There is always a sense of deja vu with Call of Duty games. For almost 20 years, they have led us through so many bombed-out cities, treacherous canyon passes and collapsing multi-storey buildings, the whole run now merges into one apocalyptic mega battle. By taking us back to the origin of the series – the second world war – Vanguard hammers this sense of familiarity home. This is a very traditional, extremely familiar and almost nostalgic Call of Duty instalment.
For the entertaining Campaign mode, we’re thrust into a covert mission involving an international task force of six differently skilled soldiers attempting to infiltrate a German submarine base to uncover a Nazi plan known as Operation Phoenix. As this is taking place in Germany in 1945 and features rogue SS officers (one brilliantly played by Dominic Monaghan, the nature of a plan named Phoenix should not be too hard to guess, but we still have to fight through around six hours of hectic, bullet-riddled missions to get there.

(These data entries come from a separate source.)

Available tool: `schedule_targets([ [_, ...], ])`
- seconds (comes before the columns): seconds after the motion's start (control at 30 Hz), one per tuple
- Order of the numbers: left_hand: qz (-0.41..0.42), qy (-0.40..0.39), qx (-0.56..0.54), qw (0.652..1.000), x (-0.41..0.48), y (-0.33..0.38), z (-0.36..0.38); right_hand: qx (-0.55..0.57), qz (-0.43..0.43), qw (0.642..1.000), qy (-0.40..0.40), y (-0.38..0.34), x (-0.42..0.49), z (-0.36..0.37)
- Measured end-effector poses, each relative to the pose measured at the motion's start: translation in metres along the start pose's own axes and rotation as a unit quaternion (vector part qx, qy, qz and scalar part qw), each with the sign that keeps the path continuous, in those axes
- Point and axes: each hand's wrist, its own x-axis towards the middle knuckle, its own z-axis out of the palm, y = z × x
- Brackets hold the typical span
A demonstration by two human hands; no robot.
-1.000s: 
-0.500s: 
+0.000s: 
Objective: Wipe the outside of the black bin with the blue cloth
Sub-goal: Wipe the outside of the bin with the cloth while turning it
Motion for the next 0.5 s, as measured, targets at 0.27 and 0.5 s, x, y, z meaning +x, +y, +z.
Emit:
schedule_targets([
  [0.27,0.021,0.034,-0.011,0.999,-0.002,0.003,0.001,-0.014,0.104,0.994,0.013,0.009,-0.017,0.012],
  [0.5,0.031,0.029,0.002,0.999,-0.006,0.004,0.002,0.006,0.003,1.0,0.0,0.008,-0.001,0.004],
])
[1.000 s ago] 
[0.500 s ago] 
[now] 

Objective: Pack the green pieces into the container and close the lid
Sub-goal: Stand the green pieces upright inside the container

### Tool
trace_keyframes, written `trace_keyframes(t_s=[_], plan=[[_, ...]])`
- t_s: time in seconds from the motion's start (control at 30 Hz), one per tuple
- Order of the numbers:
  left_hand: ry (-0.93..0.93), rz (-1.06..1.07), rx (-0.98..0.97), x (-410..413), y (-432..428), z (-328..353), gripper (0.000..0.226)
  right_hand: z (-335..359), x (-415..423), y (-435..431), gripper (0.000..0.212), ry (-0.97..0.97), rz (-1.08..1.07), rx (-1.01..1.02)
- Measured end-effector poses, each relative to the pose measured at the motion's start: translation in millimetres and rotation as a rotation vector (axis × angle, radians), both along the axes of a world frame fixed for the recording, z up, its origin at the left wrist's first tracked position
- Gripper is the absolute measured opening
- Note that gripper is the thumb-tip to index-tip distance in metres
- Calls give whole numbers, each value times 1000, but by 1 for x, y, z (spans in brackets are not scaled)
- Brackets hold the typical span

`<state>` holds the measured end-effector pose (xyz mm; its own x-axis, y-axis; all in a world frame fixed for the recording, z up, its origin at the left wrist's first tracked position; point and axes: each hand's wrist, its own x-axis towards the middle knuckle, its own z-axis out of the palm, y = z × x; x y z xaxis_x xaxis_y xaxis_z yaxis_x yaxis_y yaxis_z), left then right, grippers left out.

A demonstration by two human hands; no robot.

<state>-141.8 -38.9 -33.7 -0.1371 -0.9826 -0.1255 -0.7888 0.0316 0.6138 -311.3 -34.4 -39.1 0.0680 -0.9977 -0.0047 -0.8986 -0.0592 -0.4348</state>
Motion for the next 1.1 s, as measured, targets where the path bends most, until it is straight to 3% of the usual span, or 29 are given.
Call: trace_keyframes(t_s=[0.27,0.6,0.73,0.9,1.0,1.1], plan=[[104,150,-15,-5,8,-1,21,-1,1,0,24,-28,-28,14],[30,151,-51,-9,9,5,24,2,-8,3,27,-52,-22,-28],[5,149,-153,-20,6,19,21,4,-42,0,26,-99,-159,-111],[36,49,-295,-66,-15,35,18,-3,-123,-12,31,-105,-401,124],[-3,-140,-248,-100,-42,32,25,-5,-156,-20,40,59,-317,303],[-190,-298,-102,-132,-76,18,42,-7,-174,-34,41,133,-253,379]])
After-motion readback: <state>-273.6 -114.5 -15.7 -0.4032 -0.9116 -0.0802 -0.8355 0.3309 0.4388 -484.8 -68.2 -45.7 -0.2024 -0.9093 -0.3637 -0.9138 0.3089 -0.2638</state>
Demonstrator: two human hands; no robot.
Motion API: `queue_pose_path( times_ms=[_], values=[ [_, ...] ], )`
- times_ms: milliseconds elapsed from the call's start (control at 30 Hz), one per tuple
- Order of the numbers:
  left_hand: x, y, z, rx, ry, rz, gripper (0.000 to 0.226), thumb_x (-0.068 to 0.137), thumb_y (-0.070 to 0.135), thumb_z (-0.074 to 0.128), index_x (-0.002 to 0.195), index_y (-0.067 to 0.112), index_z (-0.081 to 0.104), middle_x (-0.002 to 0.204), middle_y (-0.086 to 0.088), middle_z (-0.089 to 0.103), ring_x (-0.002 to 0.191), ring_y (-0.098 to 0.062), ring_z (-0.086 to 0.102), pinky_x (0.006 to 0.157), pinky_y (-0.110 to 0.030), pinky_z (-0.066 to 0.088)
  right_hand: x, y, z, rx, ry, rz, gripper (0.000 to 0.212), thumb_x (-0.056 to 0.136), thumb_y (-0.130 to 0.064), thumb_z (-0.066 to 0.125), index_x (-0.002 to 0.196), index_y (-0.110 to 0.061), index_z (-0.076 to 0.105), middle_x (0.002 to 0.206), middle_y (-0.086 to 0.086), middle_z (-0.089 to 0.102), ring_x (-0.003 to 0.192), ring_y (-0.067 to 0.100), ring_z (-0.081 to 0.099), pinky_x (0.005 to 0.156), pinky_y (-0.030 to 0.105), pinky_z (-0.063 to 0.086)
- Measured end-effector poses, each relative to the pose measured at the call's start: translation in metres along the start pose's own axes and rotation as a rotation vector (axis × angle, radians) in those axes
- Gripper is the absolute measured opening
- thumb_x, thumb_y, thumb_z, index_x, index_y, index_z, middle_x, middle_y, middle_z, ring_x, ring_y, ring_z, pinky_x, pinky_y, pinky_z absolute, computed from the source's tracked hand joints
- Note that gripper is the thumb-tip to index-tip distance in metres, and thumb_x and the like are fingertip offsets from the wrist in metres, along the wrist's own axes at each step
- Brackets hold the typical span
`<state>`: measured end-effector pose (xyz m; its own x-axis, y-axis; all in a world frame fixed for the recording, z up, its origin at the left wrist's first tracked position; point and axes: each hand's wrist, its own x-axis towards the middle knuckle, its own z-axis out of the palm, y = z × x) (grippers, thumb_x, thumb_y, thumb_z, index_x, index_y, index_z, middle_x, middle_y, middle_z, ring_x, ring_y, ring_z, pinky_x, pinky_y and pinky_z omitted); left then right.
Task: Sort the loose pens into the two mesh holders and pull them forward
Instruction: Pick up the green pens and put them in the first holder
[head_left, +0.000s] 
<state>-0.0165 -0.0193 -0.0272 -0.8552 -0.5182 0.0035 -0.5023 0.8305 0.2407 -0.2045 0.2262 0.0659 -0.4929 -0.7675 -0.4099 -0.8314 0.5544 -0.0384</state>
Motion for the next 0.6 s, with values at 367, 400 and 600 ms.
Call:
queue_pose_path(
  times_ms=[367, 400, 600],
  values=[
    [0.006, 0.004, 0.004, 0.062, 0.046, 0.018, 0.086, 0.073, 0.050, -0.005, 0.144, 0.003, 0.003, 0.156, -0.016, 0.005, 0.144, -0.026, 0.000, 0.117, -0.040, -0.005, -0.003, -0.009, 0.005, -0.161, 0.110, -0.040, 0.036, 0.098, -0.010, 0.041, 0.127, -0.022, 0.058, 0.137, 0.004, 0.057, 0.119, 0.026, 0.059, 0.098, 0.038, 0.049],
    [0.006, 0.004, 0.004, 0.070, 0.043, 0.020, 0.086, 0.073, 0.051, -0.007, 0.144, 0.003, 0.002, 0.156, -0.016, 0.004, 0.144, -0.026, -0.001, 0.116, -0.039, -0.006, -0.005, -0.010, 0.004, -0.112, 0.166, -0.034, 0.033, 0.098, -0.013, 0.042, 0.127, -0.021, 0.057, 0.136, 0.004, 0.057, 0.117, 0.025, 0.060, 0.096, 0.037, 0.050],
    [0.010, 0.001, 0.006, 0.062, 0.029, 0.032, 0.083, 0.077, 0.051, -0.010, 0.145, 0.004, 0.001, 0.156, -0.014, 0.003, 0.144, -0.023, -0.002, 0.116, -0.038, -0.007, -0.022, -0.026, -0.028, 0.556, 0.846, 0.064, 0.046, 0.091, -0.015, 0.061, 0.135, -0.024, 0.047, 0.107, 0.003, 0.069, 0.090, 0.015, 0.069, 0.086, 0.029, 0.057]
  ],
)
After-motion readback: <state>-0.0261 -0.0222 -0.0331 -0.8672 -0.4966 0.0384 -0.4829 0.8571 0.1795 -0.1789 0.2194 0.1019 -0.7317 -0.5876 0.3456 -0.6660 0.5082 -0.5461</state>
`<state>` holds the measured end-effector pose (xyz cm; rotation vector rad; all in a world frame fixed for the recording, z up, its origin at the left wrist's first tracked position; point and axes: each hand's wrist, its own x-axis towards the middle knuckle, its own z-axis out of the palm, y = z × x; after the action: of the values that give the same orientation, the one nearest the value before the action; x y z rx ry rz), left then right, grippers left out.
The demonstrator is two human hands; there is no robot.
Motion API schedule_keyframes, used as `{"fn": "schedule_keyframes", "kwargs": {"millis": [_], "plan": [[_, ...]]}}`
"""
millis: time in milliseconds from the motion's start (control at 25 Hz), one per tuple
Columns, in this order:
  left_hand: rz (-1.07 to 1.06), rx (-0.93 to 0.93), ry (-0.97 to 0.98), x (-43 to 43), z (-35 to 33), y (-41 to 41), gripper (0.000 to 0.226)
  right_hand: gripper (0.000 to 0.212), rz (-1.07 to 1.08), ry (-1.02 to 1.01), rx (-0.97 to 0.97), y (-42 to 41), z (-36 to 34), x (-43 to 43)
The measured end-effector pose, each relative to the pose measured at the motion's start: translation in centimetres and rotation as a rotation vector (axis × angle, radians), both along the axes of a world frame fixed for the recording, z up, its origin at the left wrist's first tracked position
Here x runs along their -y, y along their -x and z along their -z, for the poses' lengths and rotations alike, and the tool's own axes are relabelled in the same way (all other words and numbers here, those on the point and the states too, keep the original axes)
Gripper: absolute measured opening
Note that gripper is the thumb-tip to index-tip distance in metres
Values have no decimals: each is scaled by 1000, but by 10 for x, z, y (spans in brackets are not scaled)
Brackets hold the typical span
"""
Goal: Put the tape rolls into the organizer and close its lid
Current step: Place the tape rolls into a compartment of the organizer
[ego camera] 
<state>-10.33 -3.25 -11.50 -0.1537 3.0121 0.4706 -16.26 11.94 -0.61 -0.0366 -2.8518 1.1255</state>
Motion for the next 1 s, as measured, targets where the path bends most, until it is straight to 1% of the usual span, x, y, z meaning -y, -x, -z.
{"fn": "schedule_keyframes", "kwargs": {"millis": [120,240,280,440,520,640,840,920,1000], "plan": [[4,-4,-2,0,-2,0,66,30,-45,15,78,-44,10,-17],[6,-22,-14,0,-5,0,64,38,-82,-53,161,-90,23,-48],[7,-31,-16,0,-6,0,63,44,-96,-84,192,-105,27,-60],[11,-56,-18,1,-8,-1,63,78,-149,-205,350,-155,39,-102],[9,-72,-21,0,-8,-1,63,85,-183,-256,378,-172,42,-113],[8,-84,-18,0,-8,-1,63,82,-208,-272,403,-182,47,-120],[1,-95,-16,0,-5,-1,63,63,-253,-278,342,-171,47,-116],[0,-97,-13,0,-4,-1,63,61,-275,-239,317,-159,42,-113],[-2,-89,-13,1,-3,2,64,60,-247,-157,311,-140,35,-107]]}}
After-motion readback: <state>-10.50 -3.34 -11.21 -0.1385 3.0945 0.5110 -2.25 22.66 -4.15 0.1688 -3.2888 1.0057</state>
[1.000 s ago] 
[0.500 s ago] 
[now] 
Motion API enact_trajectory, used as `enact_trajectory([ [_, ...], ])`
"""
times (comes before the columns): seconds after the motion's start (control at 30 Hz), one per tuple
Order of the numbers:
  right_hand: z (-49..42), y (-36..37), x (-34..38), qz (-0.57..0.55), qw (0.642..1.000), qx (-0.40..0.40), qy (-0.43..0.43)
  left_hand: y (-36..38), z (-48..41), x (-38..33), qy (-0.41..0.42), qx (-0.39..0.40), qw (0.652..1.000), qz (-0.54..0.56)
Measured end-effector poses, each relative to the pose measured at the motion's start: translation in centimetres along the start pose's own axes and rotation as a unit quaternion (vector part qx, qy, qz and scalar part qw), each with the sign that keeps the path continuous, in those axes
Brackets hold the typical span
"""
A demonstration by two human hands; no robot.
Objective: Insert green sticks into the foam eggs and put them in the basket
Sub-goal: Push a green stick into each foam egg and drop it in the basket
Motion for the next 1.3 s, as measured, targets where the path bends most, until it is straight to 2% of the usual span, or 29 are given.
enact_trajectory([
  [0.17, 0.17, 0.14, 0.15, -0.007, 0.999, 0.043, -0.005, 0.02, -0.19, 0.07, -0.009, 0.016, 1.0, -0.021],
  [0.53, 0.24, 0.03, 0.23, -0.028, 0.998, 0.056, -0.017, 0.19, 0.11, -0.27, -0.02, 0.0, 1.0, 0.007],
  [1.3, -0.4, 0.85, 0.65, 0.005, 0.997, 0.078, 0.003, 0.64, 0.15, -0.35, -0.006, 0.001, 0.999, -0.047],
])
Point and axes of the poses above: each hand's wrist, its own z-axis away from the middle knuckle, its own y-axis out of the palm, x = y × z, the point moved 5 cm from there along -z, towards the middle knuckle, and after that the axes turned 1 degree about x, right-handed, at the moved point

In a twist of cinematic narrative grace, the squad – let’s call them the Dirty Half-Dozen – is captured early on, and most of the game is a series of flashbacks giving us the origin stories of each of the characters. There’s cynical Russian sniper Polina Petrova, gung ho American pilot, Wade Jackson and conscientious British special forces officer Arthur Kingsley, and with them we whiz through key second world war flashpoints from Tobruk to Normandy, ticking off staple CoD set-pieces as we go. There’s a last stand against waves of incoming enemies, a flight combat bit, a tank bit, and you get to try out a range of authentic period weapons. What keeps it all together is a tight script that keeps the noninteractive sequences to a minimum, explores issues of diversity and personal tragedy in war and actually makes us care about this band of inglorious stereotypes.
Alongside the single-player Campaign is the usual range of online multiplayer options. Team Deathmatch and Domination are here, alongside newcomers such as Champion Hill, a sort of mini team-based Battle Royale organised into short elimination rounds. The pace of combat is almost ludicrously fast, and for your first few days of play your average lifespan between respawns will be roughly two seconds. You arrive, look about a bit, take one step … and then a 14-year-old wielding a tricked-out MP 40 submachine gun will riddle you with bullets. Repeat. Repeat again. The 20 or so maps are mostly very traditional three-lane set-ups, channelling the action through mountain-top Nazi meeting houses, north African villages and submarine bases – none have significantly interesting features or clever interactive elements, but they do the job.
The Zombies mode (another mainstay of the CoD series), takes the usual recipe – a team of players battling hordes of the undead – and makes changes. In previous instalments, the action was very round-based: you had to survive waves of progressively tough enemies. Now there are objectives to fight through, including patrol missions where you have to follow a glowing artefact, and a quest where you must harvest rune stones from fallen foes and feed them into the Sin Eater obelisk – the most literal interpretation of the “fetch quest” archetype that we’ve encountered in the series. It really messes with the rhythm and tension of the mode and you lose that pure sense of making a desperate last stand against the undead. You can still upgrade your weapons and unlock supernatural abilities, but the progression system feels a little lightweight and unfocused. There will be tweaks and new features in the near future, but it feels like they need to come sooner rather than later.
Call of Duty: Vanguard is the video game equivalent of an old war film that you’ve seen many times before, but still enjoy watching with a feeling of nostalgic comfort that armed conflict perhaps should not provide. It won’t set the world alight, but gives you the opportunity to blow a lot of it up – which is, after all, what we want from this series.
• Call of Duty: Vanguard is out now; £59.99.